Dataset content –
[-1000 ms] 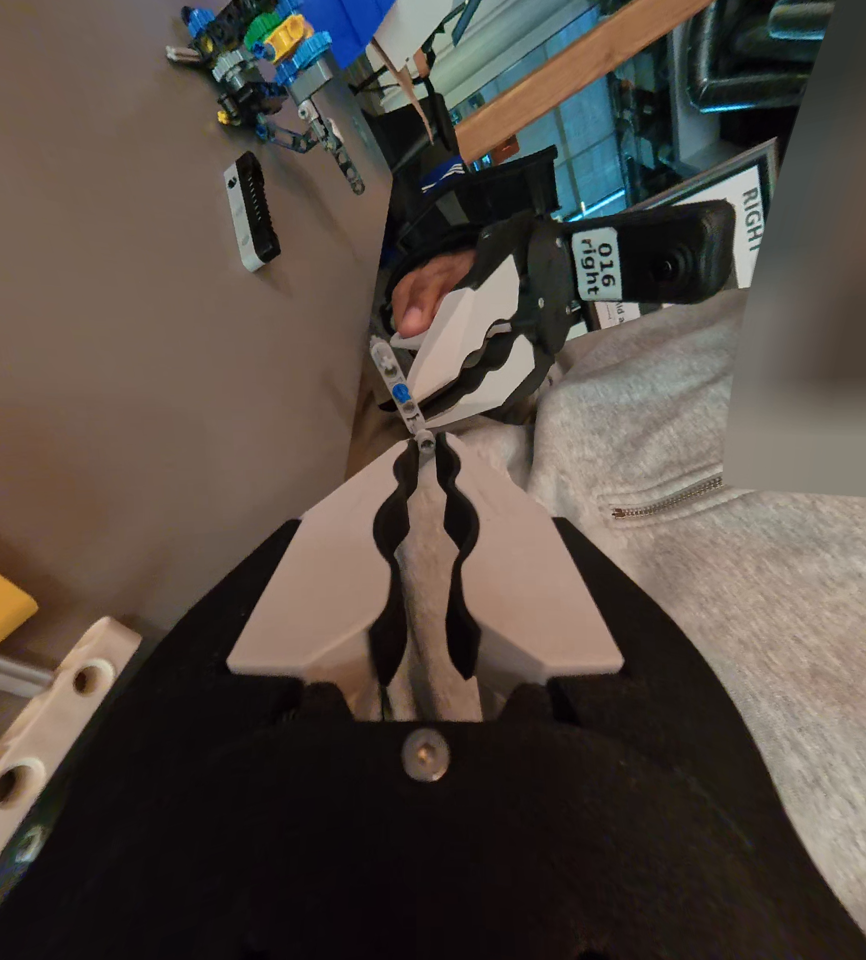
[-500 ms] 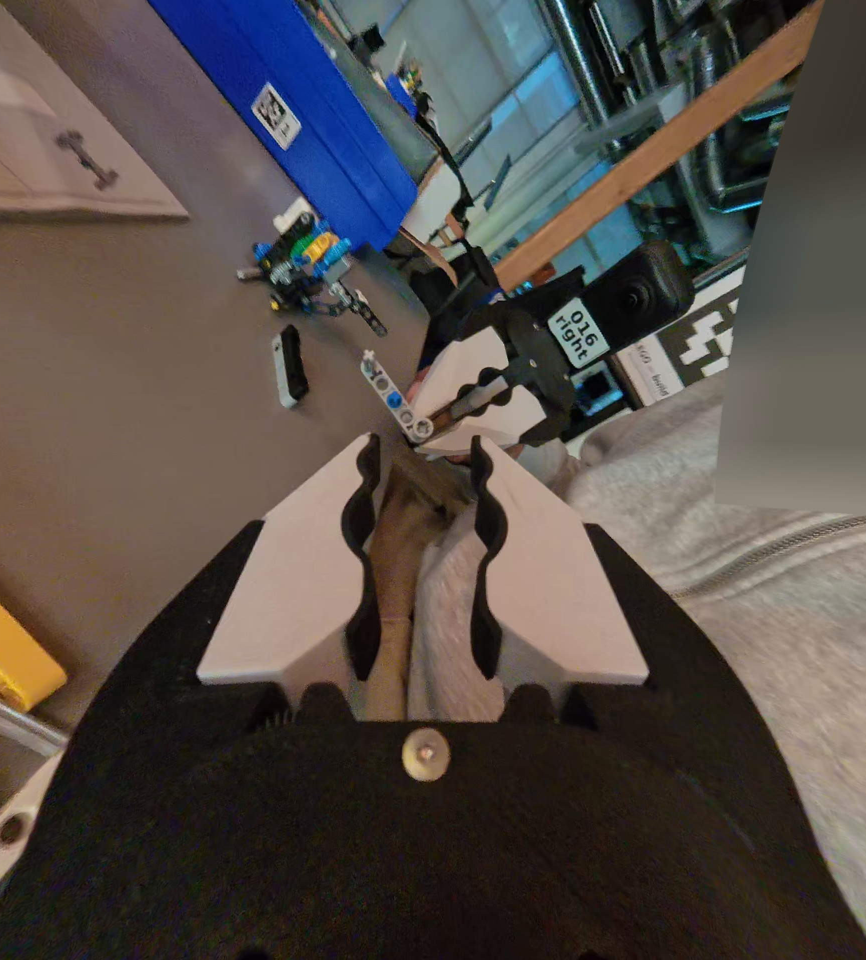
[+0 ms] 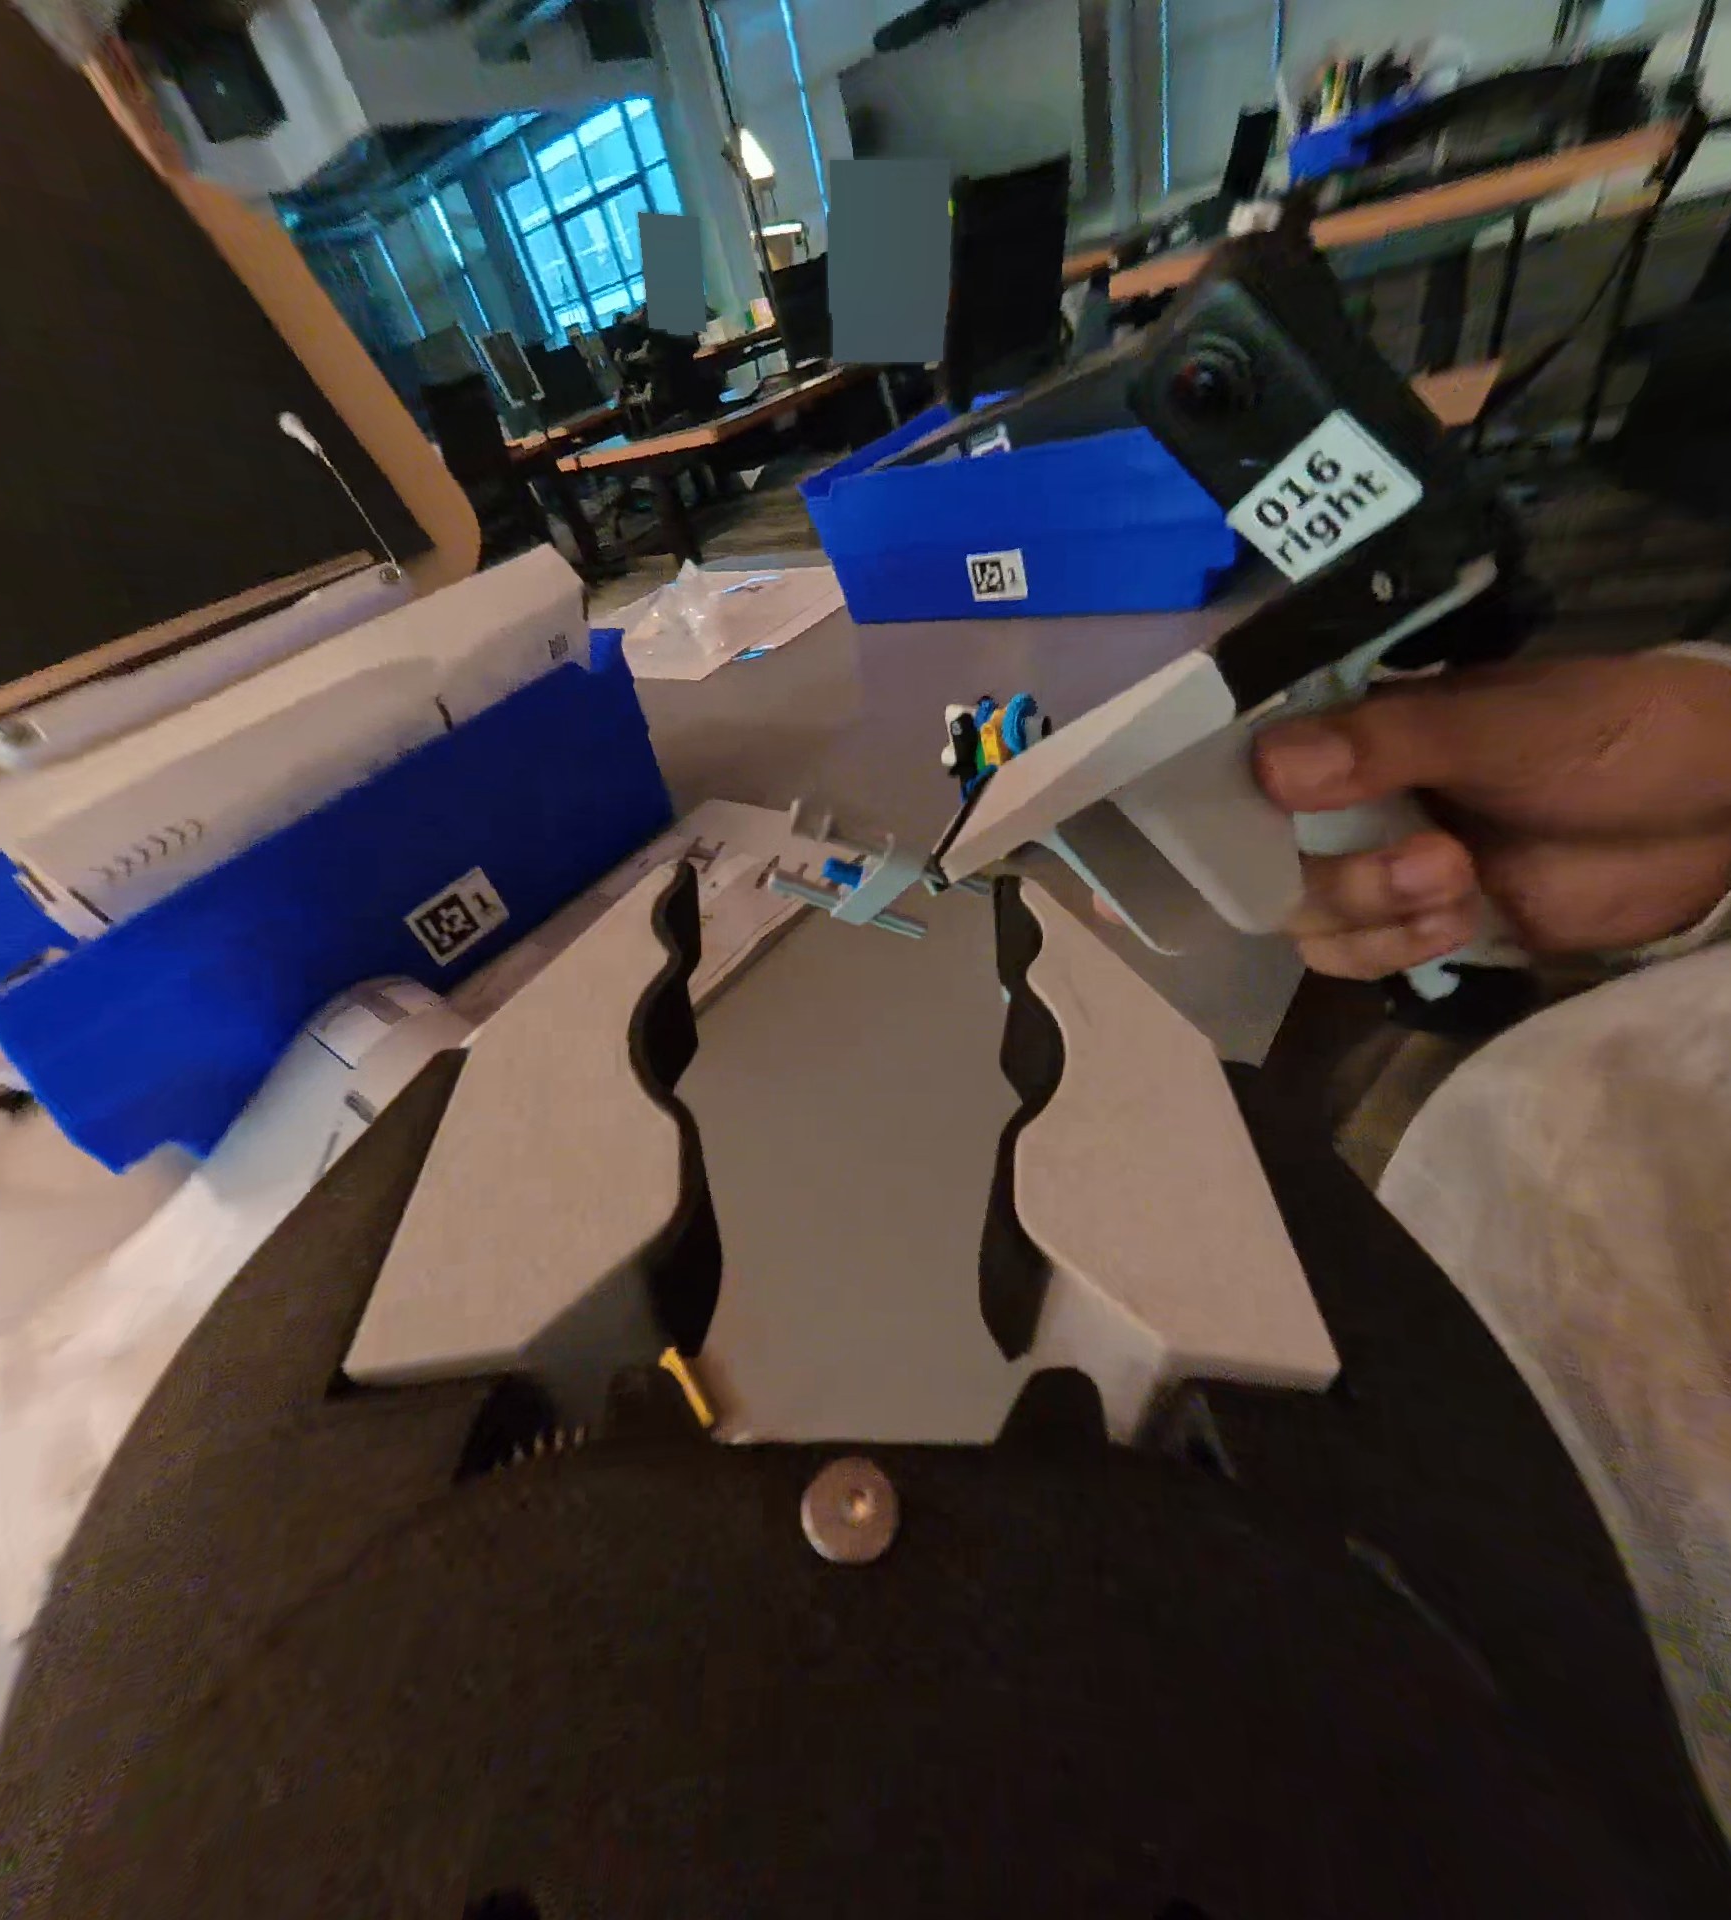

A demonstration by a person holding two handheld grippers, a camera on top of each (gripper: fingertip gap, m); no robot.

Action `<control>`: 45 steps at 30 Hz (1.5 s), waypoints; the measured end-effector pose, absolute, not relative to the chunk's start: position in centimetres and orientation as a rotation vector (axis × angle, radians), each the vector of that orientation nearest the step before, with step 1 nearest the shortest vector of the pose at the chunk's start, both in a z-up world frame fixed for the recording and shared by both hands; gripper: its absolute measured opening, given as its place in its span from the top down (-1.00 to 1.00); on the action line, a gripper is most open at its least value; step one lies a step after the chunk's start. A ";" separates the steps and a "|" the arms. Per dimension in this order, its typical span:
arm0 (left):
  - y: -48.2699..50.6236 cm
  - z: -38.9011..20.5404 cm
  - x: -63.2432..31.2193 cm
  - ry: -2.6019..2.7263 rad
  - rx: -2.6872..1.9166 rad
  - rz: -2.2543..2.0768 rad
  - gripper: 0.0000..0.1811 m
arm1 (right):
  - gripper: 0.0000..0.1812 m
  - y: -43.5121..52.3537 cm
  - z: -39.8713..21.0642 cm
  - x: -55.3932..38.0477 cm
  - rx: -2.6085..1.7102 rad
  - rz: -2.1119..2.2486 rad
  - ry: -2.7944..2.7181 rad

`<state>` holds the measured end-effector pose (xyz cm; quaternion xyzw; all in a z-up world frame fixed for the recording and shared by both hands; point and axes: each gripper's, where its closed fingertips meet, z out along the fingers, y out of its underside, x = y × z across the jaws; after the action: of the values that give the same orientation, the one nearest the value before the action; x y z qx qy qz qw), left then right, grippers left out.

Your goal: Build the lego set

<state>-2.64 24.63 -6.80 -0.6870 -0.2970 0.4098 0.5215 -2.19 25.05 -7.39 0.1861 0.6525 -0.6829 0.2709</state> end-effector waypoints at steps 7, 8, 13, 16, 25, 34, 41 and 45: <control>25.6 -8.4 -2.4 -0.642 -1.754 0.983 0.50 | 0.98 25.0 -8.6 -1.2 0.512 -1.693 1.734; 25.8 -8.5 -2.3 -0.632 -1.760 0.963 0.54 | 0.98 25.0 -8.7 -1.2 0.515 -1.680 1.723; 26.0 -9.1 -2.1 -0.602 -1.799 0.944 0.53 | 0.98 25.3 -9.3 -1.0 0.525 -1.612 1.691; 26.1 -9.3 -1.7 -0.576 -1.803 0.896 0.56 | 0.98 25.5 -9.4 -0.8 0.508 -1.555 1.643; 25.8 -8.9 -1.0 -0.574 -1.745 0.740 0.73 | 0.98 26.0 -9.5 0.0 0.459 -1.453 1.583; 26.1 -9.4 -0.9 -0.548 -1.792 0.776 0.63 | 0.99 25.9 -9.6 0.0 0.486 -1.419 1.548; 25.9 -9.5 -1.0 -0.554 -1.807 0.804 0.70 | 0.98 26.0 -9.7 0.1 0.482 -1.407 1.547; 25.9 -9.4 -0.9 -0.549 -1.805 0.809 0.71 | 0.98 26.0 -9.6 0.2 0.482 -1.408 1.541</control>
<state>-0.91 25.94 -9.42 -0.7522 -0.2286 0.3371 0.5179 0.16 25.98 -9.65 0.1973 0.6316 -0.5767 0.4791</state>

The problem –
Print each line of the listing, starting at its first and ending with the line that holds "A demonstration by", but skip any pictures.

Answer space –
[-1000 ms] 
[-500 ms] 
[+0 ms] 

A demonstration by a person holding two handheld grippers, a camera on top of each (gripper: fingertip gap, m); no robot.

Nothing more belongs to the answer.